Standing in a potential investor’s office years ago, it seemed like a joke to Shawna Tregunna when a man offered to buy her whole company right then and there.

In fact, she didn’t believe him. But two weeks later, she was signing up to have a new partner, mentor and investor with Timothy Kimber, the founder of the toy company PlaSmart.

That was the push her company needed to get its feet on the ground, and since then ReSoMe, short for Relevant Social Media, has been growing.

The company’s goal is to help other companies take full advantage of social media and build their digital branding and social engagement.

They’re ahead of the game as a company, they said, in a niche market with little to no competition.
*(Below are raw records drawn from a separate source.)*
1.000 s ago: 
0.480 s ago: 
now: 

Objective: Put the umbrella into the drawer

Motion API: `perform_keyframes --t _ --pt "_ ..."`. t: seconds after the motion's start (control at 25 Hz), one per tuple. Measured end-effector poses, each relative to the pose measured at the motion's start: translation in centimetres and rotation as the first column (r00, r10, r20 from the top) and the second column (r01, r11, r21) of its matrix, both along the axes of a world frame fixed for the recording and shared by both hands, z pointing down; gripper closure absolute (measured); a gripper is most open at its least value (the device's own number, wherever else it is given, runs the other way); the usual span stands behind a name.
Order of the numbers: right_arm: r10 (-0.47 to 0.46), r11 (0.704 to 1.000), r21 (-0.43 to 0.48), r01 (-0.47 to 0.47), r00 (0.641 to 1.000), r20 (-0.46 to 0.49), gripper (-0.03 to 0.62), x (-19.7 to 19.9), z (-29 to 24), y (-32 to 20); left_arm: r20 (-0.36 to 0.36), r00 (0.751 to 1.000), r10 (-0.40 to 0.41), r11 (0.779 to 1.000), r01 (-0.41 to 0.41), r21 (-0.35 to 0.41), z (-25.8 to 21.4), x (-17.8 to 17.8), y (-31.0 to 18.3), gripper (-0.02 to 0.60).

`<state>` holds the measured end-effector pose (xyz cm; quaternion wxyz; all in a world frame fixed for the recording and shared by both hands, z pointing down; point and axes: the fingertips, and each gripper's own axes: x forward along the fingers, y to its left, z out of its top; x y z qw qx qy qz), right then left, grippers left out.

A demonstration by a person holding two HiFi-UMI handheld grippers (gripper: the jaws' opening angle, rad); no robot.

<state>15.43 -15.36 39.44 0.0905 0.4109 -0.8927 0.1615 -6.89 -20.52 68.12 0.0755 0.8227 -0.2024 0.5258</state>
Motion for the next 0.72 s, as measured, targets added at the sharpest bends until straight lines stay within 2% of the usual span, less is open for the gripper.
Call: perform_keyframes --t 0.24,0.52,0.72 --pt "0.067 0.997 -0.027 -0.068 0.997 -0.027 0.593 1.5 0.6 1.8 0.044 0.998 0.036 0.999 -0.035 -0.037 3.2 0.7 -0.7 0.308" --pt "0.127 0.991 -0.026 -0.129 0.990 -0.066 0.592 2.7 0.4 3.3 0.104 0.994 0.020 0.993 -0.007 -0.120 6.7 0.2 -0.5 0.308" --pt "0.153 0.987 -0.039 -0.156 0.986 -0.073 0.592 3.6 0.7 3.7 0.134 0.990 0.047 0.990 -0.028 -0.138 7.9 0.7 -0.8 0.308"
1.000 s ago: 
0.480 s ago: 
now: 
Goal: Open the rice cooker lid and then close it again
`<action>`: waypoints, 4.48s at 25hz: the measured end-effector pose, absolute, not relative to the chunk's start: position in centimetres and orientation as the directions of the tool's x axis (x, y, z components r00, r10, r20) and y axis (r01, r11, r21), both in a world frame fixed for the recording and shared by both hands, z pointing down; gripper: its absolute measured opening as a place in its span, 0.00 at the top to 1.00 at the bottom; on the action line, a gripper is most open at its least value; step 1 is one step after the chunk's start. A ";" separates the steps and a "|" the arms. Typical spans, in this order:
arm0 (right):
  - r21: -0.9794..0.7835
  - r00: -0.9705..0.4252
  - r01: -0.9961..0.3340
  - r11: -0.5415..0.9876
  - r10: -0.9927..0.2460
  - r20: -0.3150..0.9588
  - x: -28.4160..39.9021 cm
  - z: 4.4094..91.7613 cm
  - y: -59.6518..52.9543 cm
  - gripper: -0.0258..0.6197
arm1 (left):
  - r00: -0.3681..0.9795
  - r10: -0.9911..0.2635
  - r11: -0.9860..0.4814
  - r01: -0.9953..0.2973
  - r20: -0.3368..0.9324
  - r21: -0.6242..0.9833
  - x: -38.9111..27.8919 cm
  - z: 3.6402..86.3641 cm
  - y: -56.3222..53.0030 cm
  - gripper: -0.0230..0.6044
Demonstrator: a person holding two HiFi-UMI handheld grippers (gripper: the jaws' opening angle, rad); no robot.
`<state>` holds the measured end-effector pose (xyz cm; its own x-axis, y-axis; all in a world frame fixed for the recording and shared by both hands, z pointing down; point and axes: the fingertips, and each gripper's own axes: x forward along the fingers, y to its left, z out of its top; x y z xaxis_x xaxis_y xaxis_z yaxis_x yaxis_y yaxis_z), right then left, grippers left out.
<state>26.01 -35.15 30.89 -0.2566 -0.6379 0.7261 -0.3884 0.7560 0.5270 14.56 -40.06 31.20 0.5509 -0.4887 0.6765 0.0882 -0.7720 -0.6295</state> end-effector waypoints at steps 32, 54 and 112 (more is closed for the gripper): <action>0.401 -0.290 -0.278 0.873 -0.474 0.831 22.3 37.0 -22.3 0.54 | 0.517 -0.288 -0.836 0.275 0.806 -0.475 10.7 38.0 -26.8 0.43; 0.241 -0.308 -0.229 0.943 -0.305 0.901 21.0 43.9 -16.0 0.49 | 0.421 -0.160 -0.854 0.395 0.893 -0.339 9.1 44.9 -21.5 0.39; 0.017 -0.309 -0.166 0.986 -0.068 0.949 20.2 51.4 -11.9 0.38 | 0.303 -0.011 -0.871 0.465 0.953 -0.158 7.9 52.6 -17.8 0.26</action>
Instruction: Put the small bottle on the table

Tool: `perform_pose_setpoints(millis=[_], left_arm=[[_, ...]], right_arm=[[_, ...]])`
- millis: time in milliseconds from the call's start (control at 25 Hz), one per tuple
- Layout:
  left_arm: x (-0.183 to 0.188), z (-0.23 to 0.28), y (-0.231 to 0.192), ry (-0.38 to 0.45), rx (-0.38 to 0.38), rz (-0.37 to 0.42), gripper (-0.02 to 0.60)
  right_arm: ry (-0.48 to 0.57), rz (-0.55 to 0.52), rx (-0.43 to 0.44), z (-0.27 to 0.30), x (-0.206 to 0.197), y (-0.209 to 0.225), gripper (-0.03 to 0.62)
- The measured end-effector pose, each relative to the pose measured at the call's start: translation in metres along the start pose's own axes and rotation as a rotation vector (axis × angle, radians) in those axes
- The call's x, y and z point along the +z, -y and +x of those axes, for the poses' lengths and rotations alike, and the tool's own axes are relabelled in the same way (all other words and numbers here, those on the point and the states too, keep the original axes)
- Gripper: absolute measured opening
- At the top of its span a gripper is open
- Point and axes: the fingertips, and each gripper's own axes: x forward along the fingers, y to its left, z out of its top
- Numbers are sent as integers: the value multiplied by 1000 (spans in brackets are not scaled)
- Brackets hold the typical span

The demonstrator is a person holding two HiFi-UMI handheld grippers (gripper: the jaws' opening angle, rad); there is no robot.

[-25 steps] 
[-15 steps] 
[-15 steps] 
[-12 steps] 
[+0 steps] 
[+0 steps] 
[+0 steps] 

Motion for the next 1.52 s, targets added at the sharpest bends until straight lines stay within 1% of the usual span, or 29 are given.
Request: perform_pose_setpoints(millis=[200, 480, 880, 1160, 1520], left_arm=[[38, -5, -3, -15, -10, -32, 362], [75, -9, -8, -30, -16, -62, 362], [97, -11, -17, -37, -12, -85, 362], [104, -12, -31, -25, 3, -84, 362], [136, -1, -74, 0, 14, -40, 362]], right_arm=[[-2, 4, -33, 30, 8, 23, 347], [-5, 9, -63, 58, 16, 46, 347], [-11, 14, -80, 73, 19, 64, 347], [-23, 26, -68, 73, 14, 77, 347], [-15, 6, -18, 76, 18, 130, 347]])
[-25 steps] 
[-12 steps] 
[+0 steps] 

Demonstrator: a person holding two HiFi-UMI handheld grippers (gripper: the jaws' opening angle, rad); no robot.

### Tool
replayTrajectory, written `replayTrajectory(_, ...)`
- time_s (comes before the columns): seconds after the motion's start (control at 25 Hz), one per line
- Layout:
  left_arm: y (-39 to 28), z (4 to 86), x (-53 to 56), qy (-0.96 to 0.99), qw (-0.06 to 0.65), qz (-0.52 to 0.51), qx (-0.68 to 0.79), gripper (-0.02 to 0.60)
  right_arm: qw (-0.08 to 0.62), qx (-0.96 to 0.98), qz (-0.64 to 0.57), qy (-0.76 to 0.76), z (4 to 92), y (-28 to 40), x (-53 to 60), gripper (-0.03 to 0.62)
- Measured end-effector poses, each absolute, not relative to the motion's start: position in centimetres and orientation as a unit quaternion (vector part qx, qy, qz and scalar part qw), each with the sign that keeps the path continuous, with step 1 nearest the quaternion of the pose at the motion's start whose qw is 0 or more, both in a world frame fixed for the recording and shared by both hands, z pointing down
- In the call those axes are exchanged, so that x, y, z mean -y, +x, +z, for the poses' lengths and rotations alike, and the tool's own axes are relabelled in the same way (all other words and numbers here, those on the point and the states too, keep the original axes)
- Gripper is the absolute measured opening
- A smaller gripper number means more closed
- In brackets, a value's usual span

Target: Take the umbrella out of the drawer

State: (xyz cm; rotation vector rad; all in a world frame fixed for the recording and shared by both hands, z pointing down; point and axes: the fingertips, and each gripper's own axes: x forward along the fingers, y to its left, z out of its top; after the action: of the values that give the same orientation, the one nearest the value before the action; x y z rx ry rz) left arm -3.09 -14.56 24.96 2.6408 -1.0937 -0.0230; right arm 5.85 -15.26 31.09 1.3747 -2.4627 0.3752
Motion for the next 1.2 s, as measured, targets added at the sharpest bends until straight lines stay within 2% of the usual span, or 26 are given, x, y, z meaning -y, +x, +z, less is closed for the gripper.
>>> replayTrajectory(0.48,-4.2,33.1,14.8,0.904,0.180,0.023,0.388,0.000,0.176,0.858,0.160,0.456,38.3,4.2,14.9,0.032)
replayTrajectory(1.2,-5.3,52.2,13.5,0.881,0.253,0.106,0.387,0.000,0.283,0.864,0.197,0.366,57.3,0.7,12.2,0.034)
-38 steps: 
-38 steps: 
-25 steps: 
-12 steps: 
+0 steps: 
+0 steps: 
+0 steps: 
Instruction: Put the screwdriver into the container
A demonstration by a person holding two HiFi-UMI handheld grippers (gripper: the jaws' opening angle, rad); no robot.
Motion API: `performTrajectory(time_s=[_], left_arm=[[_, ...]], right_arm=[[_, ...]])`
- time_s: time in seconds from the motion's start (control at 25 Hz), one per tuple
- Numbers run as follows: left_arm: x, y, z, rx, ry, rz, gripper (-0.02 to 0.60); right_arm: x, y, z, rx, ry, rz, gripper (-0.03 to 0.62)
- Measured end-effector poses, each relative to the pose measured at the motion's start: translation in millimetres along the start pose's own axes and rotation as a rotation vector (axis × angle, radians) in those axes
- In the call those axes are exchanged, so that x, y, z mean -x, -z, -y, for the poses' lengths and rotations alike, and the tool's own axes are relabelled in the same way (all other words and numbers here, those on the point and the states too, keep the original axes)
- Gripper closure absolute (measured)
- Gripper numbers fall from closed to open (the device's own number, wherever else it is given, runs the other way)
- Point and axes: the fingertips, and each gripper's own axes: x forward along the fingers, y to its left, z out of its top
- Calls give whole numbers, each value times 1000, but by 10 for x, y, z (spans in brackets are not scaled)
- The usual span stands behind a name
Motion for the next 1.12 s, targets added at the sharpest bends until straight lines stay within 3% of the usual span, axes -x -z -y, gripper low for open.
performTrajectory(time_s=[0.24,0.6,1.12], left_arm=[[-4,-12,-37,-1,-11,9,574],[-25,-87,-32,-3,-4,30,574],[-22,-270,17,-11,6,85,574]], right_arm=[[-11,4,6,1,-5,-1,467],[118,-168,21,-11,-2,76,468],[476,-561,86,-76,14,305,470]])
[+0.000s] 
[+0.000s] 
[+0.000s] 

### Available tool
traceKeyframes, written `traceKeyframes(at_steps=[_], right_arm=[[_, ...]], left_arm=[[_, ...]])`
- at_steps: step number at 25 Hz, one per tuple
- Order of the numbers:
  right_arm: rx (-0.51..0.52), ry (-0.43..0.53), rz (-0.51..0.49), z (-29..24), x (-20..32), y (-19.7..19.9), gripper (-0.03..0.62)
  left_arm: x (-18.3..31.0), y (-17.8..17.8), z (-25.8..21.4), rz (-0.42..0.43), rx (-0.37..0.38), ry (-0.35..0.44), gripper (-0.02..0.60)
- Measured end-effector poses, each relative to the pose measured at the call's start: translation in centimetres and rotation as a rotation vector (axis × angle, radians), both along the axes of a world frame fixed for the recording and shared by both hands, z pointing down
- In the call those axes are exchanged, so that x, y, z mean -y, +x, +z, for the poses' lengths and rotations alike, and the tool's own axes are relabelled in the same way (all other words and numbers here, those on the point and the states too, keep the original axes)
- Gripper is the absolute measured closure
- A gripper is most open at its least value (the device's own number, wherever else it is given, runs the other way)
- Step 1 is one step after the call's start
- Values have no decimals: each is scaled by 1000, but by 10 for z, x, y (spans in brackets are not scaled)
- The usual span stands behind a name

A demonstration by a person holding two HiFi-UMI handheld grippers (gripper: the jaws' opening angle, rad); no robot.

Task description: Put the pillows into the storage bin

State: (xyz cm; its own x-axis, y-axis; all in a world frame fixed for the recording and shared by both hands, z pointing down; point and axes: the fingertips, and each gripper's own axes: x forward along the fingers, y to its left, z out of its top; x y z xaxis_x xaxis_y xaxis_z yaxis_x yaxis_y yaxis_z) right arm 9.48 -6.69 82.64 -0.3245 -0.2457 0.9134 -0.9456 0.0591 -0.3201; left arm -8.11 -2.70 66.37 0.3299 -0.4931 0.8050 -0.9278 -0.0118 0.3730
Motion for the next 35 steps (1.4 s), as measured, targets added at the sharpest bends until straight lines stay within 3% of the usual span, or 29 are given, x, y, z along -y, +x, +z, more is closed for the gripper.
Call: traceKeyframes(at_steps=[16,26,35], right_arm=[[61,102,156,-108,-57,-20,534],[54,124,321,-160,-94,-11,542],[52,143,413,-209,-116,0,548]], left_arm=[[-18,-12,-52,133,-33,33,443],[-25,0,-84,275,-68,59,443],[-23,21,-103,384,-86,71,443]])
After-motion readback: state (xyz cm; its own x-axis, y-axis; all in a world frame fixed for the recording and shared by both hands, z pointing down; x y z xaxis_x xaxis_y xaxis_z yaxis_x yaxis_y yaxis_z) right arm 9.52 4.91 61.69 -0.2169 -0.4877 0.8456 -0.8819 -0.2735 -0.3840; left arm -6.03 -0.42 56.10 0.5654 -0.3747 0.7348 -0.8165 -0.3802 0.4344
The company is now coming to the end of its fourth year, and is gaining confidence. Between the second and third year running, they saw a 50% increase in revenues.

Before looking for investors, though, Tregunna was fueling and running the company on her own.

“Owning my own company is terrifying and exhilarating,” said Tregunna. “Every client who signs over a cheque is saying, ‘I believe in you.’”

It started when she won a contract with a company, which later asked her to set up their social media back when twitter was just getting started.

That was when she began charging for consulting about social media, and she quickly had two clients within a month asking for her help. At first, because she had a job that took up so much of her time, she said no.

Then a third potential client came along, convincing her to take the leap. She went back to the other two and suddenly had three clients all signed on.

From there, she realized the potential she had, left her job, and went looking for investors, where she found Kimber.

But Kimber hasn’t been her only mentor. Tregunna met Graeme Barlow, currently the CEO of Keshet Technologies Inc., early on as a client of ReSoMe. The two became friends, and Barlow has served as a peer mentor through the years, and become someone familiar with the business from the outside.

At first, Tregunna helped Barlow with his game development company RocketOwl by teaching them to manage their social engagement on social media.

Now, they meet about every three weeks to catch up and bounce ideas off one another. Barlow was the person who convinced Tregunna to increase her prices, telling her she wasn’t charging nearly enough.

And he was right. Before taking his advice, ReSoMe ran into some financial problems and learned the hard way that coffee doesn’t pay the bills.

“It’s really hard to find people that get it, but Shawna gets it. She gets the internet,” said Barlow. “She’s got the gift and knows how to connect to a community.”

The toughest obstacle Tregunna has had to overcome was finding the right staff for her team. And some of the worst advice Barlow has given to Tregunna was recommending a designer who just wasn’t right for her team. But Barlow says the two have grown together through adversity.

“She needs more of her. She needs to find the formula for replicating her essence,” said Barlow. “She’s one of my favourite people in the world.”

Tregunna has learned to begin training her employees across multiple areas rather than hiring more people to do the different jobs.

Now, ReSoMe plans to dedicate the coming year to building themselves up, so they can see a good 2016. They’re currently developing their own software to help clients format what they want to say for Hootsuite, a social media management device, giving them the advantage of cross posting on all social media without actually doing the work.

“I learned a lot in the last year,” said Tregunna. “We’re not at our peak yet.”